[Bacula-bugs] [bacula 0000570]: Restarted job never completes

SourceForge Headquarters 225 Broadway Suite 1600 San Diego, CA 92101 +1 (858) 454-5900

The following bug has been RESOLVED.
======================================================================
http://bugs.bacula.org/bug_view_advanced_page.php?bug_id=0000570
======================================================================
Reported By:                kodis
Assigned To:                
======================================================================
Project:                    bacula
Bug ID:                     570
Category:                   Director
Reproducibility:            always
Severity:                   major
Priority:                   normal
Status:                     resolved
Resolution:                 fixed
======================================================================
Date Submitted:             03-20-2006 08:44 PST
Last Modified:              05-24-2006 05:40 PDT
======================================================================
Summary:                    Restarted job never completes
Description: 
I set up a job with the "reschedule on error = yes" option, started a job,
and forced the job to initially fail by disconnecting the client from the
net.  After ten minutes, the job gets rescheduled and begins running, but
never completes.  

Half an hour after starting what would be a three minute backup job, the
response from a status command shows the client and storage daemons
looking in good shape, but the director status seems confused.  The report
of running jobs shows:

Running Jobs:
 JobId Level   Name                       Status
======================================================================
  3193 Increme  royalscam.2006-03-20_10.30.00 has terminated

An attempt to rerun the same job at this point gets put on hold:

  3194 Increme  royalscam.2006-03-20_11.18.28 is waiting execution

Cancelling the initial job seems to succeed, but that isn't enough to get
backups rolling again.  I have to restart the director to recover from the
error condition.
======================================================================

----------------------------------------------------------------------
 kern - 03-20-2006 10:09 PST 
----------------------------------------------------------------------
I am unable to duplicate this.
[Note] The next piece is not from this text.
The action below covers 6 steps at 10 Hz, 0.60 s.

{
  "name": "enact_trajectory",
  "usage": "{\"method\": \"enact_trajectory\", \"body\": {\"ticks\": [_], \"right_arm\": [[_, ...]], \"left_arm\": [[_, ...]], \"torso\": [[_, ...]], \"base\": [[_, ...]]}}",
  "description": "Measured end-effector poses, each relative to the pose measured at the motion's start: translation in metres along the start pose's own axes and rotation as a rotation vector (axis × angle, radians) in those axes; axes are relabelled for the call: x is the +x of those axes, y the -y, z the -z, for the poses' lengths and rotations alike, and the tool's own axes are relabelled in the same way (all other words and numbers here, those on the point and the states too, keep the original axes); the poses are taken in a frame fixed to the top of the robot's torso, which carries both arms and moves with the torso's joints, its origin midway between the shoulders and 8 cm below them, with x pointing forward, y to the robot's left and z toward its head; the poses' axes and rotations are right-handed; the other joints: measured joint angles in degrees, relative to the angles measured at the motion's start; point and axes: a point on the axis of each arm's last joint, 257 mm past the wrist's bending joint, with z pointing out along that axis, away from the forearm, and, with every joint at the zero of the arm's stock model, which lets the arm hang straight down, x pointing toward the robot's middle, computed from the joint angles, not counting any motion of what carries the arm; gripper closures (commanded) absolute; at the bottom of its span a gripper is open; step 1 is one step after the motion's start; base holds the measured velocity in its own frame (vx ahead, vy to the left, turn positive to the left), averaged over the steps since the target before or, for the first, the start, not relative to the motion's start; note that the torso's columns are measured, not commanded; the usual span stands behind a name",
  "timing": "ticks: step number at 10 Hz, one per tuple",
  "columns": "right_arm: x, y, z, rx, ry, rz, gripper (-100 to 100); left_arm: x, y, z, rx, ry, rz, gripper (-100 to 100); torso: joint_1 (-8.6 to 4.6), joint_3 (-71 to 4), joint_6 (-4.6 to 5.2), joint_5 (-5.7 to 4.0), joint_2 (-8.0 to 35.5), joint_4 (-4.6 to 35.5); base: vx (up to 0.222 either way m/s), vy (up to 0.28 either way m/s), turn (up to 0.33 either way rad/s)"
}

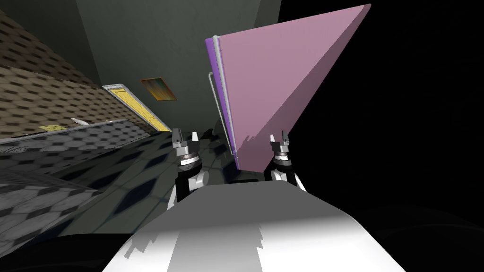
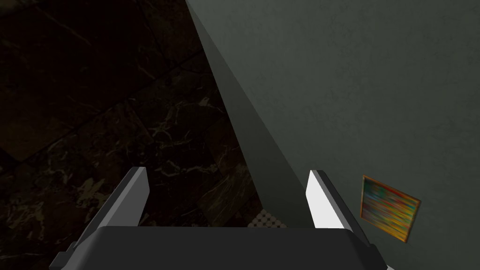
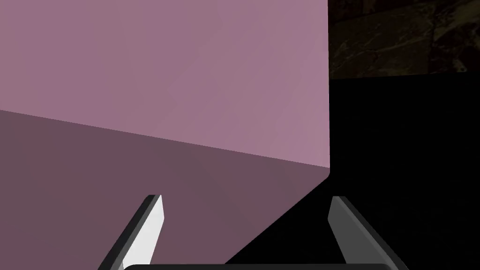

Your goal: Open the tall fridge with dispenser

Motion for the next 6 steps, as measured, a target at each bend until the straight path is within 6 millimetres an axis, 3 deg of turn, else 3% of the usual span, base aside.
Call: {"method": "enact_trajectory", "body": {"ticks": [2,6], "right_arm": [[0.0000,0.0000,0.0000,0.000,0.000,0.000,0],[0.0000,-0.0001,0.0000,0.000,0.000,0.000,0]], "left_arm": [[0.0000,0.0000,0.0000,0.000,0.000,0.000,0],[0.0000,0.0001,0.0000,0.000,0.000,0.000,0]], "torso": [[0.00,-12.0,0.00,0.00,6.0,6.0],[0.00,-45.4,0.00,0.00,22.7,22.7]], "base": [[0.000,0.000,0.000],[0.000,0.000,0.000]]}}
For me after the job initially fails then
restarts, it runs with no problems.  In order to get any further with this
problem, you will need to provide some way I can duplicate the problem and
many more details of what is going on -- e.g. exactly why the job is
waiting.

It is possible that in some cases the old job will not be completely
flushed out of the SD for a minimum of 30 minutes, so any test where the
old job is "stuck" needs to wait a minimum of 30 minutes.

----------------------------------------------------------------------
 kodis - 03-21-2006 08:13 PST 
----------------------------------------------------------------------
I've turned on debugging output, and the first indication I see that
something has gone wrong is when the director writes:

    rubble-dir: backup.c:286 FDStatus=T

Things on the file daemon side look okay.  There are a series of heartbeat
messages, and what looks like a normal completion:

    fd: heartbeat.c:82 wait_intr=0 stop=0
    fd: backup.c:111 end blast_data ok=1
    fd: job.c:208 Quit command loop.  Cancelled=0
    fd: job.c:289 Calling term_find_files
    fd: job.c:292 Done with term_find_files
    fd: job.c:294 Done with free_jcr

I'll take a look in backup.c around line 286.  It doesn't seem like the
director should be getting an FDStatus of T under these conditions.
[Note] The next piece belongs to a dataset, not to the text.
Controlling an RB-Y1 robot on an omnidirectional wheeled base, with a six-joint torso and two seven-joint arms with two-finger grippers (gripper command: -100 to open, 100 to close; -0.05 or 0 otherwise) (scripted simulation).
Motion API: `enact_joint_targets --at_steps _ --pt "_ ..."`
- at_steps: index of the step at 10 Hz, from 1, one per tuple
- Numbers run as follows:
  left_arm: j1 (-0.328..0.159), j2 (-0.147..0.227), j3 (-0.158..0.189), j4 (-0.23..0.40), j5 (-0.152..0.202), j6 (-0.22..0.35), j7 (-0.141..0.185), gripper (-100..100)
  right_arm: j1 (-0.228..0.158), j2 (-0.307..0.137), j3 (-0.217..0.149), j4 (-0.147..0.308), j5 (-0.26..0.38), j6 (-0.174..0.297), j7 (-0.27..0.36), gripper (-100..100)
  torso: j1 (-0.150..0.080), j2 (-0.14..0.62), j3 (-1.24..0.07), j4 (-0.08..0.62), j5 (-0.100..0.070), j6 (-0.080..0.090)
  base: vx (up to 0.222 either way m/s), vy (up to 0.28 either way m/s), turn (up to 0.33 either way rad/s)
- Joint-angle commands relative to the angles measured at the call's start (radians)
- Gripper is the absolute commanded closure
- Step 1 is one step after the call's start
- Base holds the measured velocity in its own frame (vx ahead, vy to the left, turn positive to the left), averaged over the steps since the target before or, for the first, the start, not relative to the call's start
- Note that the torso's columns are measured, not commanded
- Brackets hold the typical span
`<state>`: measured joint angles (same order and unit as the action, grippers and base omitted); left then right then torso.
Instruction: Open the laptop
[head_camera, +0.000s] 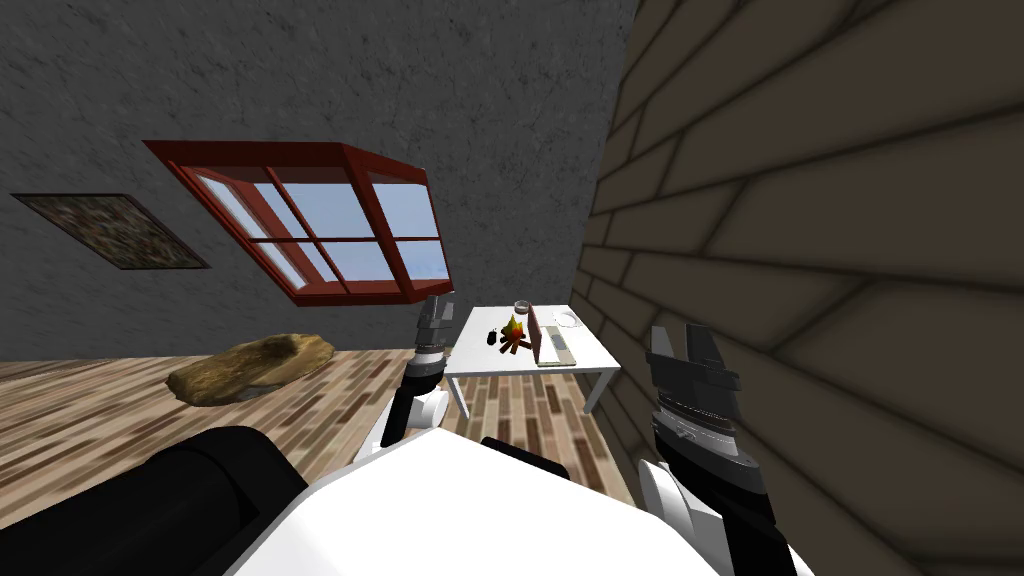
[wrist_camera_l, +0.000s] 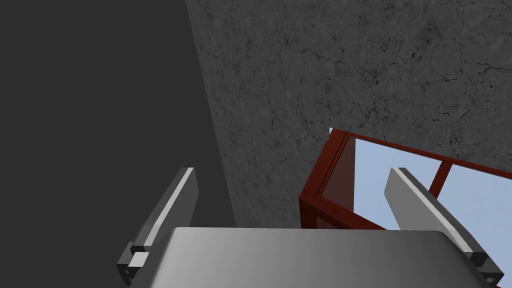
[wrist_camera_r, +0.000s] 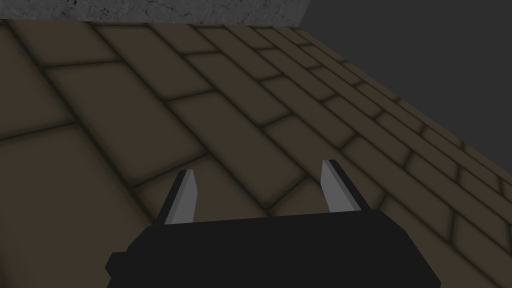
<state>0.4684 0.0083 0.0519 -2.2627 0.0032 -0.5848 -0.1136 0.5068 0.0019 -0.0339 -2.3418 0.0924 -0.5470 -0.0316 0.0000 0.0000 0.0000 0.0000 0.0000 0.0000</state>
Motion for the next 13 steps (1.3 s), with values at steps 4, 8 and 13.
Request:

----------------------------------------------------------------------
 enrique - 03-23-2006 04:14 PST 
----------------------------------------------------------------------
I can duplicate it:

Running Jobs:
 JobId Level   Name                       Status
======================================================================
   412 Differe  Pc-Fernando-Win.2006-03-23_04.10.00 has terminated
   414 Full    Pc-Silvia-Win.2006-03-23_04.10.02 is waiting for its start
time
   417 Increme  Pcjose1.2006-03-23_04.10.05 has terminated
   418 Increme  Andrea.2006-03-23_08.00.00 has terminated
   419 Increme  Mendiaz.2006-03-23_08.00.01 has terminated
====

running beta6. The similar "has a fatal error" issue of bug 557 has been
resolved on beta6. On 1.38.5 I couldn't duplicate this bug. I remember, I
turned on the computer before last attempt, ths status was OK and was
listed at "Terminated jobs". No problem. Right, Kern, you can see it on
the mail I sent you about bug 557. 

Im not sure about the way to duplicate. More over, I think it worked right
yesterday without configuration change, but Im not sure.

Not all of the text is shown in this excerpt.